* YOUR ASSIGNMENT *
Your task is to gather the lines below that hold the string "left".

* PROVIDED MATERIAL *
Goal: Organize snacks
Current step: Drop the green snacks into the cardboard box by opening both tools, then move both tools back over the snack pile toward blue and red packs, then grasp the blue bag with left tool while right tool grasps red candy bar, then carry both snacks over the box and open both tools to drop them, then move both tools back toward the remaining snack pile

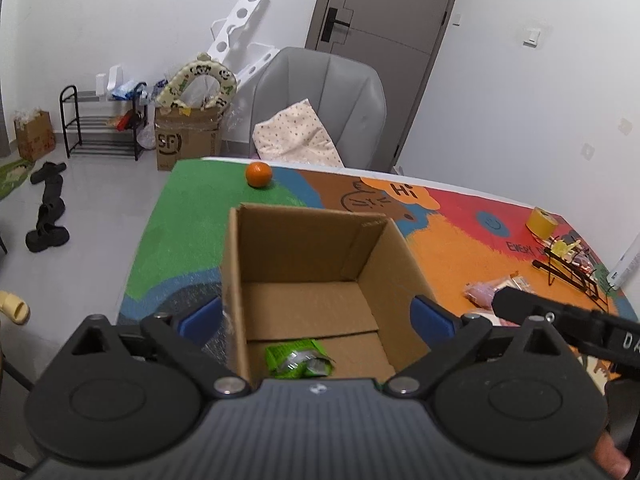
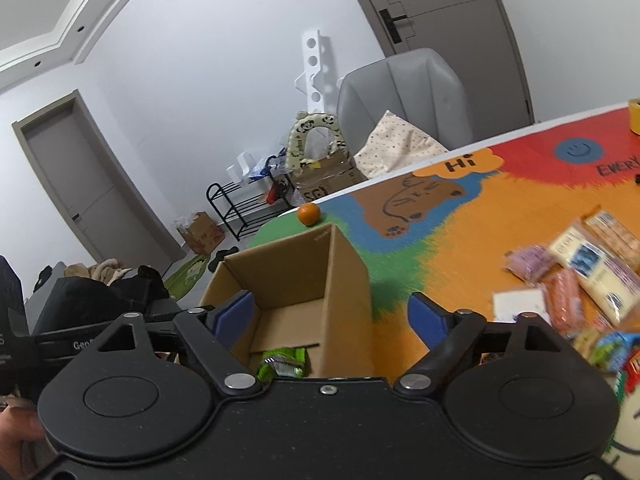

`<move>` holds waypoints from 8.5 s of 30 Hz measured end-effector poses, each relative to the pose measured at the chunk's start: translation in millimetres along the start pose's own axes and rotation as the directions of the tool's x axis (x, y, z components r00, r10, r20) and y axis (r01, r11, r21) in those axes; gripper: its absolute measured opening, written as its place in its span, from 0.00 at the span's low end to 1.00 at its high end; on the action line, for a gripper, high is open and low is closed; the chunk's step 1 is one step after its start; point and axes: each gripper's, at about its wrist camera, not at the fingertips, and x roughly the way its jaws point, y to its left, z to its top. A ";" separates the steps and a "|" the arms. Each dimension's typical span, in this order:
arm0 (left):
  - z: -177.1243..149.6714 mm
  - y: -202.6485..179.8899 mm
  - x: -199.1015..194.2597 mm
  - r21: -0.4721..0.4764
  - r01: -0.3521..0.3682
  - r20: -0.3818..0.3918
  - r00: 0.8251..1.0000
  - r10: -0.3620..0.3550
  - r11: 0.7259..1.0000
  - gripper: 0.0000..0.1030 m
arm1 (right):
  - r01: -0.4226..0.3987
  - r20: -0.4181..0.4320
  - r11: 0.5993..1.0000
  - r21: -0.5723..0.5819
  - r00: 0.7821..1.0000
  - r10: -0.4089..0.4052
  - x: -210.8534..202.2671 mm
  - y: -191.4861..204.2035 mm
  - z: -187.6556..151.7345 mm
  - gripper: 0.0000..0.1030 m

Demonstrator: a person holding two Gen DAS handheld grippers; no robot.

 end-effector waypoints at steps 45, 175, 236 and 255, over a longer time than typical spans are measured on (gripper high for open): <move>-48.3 -147.0 14.6 0.128 0.302 -0.111 0.951 -0.289 0.945 0.98 | 0.257 0.048 0.956 0.140 0.963 -0.266 -96.5 -108.8 -32.1 1.00; -22.8 -18.5 -19.2 -0.057 0.023 0.121 0.993 -0.016 0.998 0.29 | 0.123 0.019 0.990 -0.071 0.992 -0.122 -15.8 19.9 -14.1 0.17; -9.7 11.5 0.5 -0.159 -0.019 0.062 0.998 0.029 0.987 1.00 | 0.108 0.026 0.994 -0.015 0.994 -0.108 9.6 10.6 -12.1 1.00; -24.2 -53.7 -18.0 -0.013 0.025 0.034 0.999 -0.024 1.000 1.00 | 0.173 0.060 0.985 0.010 0.983 -0.173 -48.9 -24.6 -23.3 1.00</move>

* WRITTEN RESPONSE *
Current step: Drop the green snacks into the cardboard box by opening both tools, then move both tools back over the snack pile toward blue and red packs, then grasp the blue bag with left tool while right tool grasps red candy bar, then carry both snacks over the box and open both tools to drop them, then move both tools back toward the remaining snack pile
`<move>` holds waypoints from 8.5 s of 30 Hz measured end-effector poses, each relative to the pose measured at the chunk's start: translation in millimetres along the start pose's own axes and rotation as the directions of the tool's x axis (x, y, z components r00, r10, r20) and y axis (r01, r11, r21) in those axes; gripper: its absolute measured opening, written as its place in its span, from 0.00 at the span's low end to 1.00 at its high end; on the action line, for a gripper, high is open and low is closed; the chunk's step 1 is one step after its start; point and axes: each gripper's, at about its wrist camera, not at the fingertips, and x roughly the way its jaws point, y to its left, z to its top. A ";" separates the steps and a "|" the arms. Each dimension's typical span, in this order:
arm0 (left):

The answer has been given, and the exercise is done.